▸ **WORK ITEM**: Only one span is wanted from the lines below: from the one with "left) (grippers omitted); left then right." up to and including the one with "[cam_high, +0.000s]". Copy it exactly, without images.

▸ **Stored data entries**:
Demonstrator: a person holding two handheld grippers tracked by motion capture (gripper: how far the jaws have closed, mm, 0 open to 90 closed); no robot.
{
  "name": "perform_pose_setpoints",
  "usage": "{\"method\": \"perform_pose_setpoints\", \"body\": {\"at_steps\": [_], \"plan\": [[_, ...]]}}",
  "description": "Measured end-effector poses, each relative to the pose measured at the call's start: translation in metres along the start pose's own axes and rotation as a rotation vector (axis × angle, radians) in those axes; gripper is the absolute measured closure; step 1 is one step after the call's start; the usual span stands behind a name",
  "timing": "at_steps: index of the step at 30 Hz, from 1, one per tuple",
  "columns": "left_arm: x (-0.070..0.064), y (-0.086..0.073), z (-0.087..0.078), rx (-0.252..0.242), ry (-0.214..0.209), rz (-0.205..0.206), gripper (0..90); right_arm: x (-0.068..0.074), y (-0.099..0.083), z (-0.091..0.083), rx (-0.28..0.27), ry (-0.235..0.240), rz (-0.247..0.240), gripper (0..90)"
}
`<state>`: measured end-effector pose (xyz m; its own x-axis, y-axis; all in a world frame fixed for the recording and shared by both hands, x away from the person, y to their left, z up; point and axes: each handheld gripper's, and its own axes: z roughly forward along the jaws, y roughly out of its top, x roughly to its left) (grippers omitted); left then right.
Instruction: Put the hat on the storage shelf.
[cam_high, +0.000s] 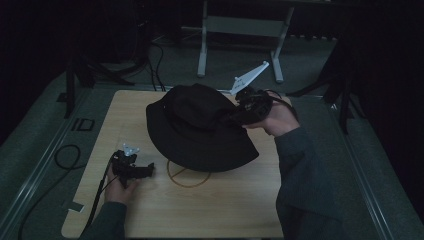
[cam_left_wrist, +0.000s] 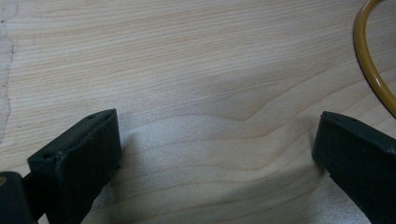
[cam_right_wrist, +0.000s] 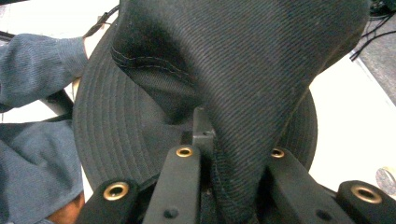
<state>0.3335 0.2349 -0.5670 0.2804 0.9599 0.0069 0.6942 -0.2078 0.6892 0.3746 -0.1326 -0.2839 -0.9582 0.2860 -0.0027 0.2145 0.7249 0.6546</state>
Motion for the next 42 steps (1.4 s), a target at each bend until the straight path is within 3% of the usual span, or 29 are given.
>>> {"method": "perform_pose_setpoints", "body": {"at_steps": [22, 28, 33, 37, 39, 42], "plan": [[0.0, 0.0, 0.0, 0.002, 0.001, 0.004, 1.5, 0.005, 0.013, 0.043, 0.099, 0.019, -0.007, 70.9], [0.0, 0.0, 0.0, 0.002, 0.001, 0.004, 1.5, 0.008, 0.018, 0.044, 0.08, 0.007, -0.009, 66.3], [0.0, 0.0, 0.0, 0.001, 0.002, 0.003, 1.5, 0.013, 0.027, 0.039, 0.041, -0.013, -0.044, 68.2], [0.0, 0.0, 0.0, -0.002, 0.002, -0.001, 1.5, 0.014, 0.029, 0.044, 0.05, -0.007, -0.044, 67.4], [0.0, 0.0, 0.0, -0.003, 0.001, -0.001, 1.5, 0.014, 0.029, 0.049, 0.075, -0.007, -0.044, 64.4], [0.0, 0.0, 0.0, -0.001, 0.0, 0.0, 1.5, 0.013, 0.028, 0.053, 0.084, -0.007, -0.031, 52.8]]}}
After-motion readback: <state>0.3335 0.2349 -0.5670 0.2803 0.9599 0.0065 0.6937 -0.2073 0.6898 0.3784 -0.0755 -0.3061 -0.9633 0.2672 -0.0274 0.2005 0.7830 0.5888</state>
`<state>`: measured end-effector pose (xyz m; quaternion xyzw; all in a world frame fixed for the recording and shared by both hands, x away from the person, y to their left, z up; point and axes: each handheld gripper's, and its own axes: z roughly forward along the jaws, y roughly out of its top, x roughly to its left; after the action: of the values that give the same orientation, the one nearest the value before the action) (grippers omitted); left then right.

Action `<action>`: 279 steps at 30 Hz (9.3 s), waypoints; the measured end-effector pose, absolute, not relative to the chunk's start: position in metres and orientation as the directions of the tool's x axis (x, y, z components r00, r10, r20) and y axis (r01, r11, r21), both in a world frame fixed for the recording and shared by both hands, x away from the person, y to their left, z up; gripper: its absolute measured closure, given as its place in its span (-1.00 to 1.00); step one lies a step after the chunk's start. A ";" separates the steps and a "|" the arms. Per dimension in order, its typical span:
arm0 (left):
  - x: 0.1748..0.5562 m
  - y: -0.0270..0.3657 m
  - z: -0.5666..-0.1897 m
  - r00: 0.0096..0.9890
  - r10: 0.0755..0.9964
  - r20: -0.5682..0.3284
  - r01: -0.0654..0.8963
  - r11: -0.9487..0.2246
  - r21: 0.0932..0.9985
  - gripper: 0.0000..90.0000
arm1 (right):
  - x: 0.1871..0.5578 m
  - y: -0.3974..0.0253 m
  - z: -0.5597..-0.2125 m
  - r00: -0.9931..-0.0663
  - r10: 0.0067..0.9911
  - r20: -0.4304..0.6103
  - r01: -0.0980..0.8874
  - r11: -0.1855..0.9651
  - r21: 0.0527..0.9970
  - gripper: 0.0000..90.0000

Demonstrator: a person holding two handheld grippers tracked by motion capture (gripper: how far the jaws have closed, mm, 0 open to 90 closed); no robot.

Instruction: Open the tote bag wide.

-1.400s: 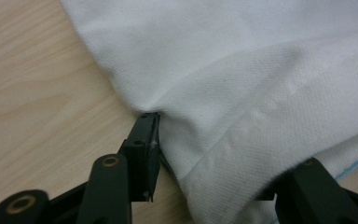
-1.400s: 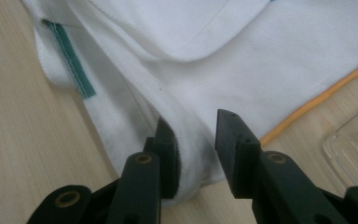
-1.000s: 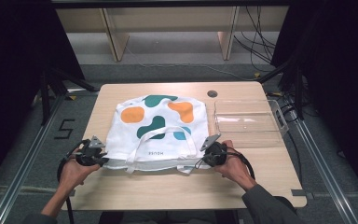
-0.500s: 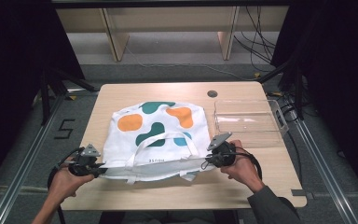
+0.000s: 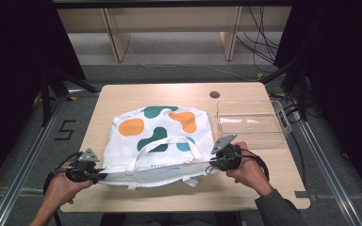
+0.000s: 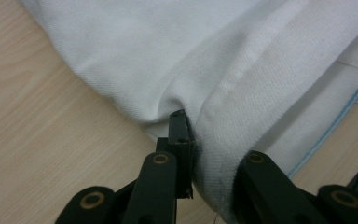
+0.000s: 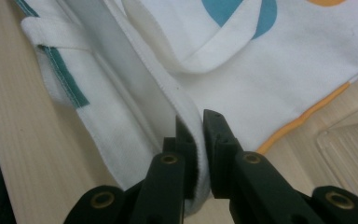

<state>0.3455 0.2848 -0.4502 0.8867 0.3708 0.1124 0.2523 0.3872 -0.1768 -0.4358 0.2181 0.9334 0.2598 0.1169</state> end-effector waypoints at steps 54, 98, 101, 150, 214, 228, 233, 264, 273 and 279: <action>0.384 0.286 -0.203 0.748 0.650 0.131 0.495 -0.679 0.542 0.92 | 0.437 -0.172 -0.177 -0.936 0.325 -0.134 0.227 0.850 0.476 0.93; 0.400 0.271 -0.325 0.790 0.606 0.089 0.511 -0.732 0.450 0.90 | 0.439 -0.162 -0.297 -0.940 0.320 -0.117 0.258 0.893 0.368 0.93; 0.401 0.267 -0.337 0.785 0.617 0.059 0.539 -0.725 0.429 0.90 | 0.440 -0.160 -0.307 -0.943 0.313 -0.110 0.258 0.899 0.353 0.92; 0.443 0.254 -0.483 0.694 0.717 -0.064 0.653 -0.590 0.476 0.90 | 0.456 -0.155 -0.477 -0.863 0.502 -0.063 0.423 0.785 0.452 0.92; 0.448 0.246 -0.414 0.673 0.718 -0.178 0.604 -0.394 0.693 0.27 | 0.415 -0.121 -0.434 -0.958 0.279 0.072 0.260 0.728 0.634 0.52; 0.393 0.222 -0.418 0.789 0.556 -0.261 0.550 -0.449 0.704 0.07 | 0.440 -0.150 -0.418 -0.872 0.486 -0.060 0.317 0.654 0.687 0.23; 0.391 0.207 -0.442 0.816 0.526 -0.240 0.536 -0.532 0.655 0.15 | 0.448 -0.142 -0.435 -0.880 0.474 -0.037 0.339 0.680 0.651 0.29; 0.404 0.191 -0.491 0.836 0.546 -0.061 0.499 -0.709 0.499 0.65 | 0.507 -0.127 -0.487 -0.763 0.646 0.016 0.513 0.590 0.624 0.89; 0.401 0.190 -0.487 0.835 0.545 -0.074 0.500 -0.697 0.514 0.46 | 0.468 -0.136 -0.438 -0.816 0.574 0.067 0.455 0.567 0.687 0.53; 0.389 0.208 -0.449 0.832 0.533 -0.152 0.500 -0.604 0.620 0.30 | 0.439 -0.127 -0.433 -0.875 0.480 0.067 0.387 0.607 0.694 0.56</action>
<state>0.3894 0.2083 -0.4492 0.8953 0.2886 0.0243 0.3386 0.4390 -0.1270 -0.4331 0.2423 0.8943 0.3709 0.0631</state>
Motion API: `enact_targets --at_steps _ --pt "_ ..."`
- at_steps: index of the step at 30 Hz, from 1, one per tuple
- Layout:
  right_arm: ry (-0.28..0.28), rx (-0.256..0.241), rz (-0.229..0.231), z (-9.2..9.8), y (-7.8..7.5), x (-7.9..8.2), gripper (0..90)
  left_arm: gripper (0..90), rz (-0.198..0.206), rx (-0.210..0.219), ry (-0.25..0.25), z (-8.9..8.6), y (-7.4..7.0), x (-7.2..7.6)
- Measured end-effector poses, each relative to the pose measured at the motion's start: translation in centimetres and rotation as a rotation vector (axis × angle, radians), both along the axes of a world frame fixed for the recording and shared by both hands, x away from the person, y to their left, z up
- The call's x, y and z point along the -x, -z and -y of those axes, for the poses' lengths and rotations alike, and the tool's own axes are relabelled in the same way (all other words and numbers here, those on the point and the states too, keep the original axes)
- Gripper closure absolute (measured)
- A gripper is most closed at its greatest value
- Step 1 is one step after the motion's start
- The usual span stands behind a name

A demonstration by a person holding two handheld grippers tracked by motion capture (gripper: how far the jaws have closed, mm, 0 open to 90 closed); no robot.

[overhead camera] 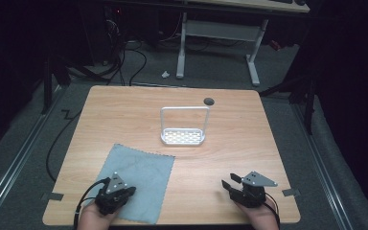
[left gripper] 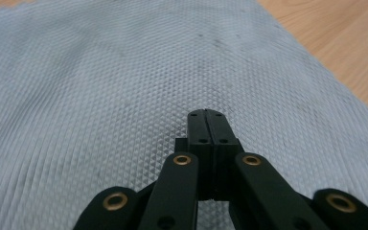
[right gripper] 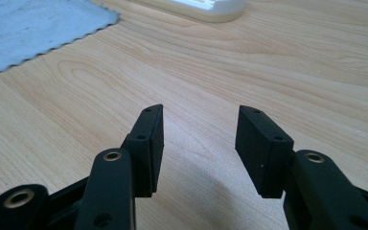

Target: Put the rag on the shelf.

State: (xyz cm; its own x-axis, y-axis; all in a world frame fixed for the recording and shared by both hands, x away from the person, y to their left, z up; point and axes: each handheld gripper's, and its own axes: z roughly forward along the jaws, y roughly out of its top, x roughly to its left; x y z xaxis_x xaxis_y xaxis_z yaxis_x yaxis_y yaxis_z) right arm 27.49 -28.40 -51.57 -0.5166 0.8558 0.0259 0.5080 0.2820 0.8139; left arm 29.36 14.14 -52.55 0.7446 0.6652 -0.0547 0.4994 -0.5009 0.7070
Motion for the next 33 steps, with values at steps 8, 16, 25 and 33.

▸ **TASK RESULT**:
`<state>`: measured end-effector pose (xyz m; its own x-axis, y-axis; all in a world frame fixed for the recording and shared by both hands, x away from the person, y to their left, z up; point and axes: each handheld gripper's, and its own axes: z roughly forward along the jaws, y roughly out of its top, x roughly to its left) (grippers omitted); left then right.
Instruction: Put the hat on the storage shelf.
[cam_high, +0.000s] 

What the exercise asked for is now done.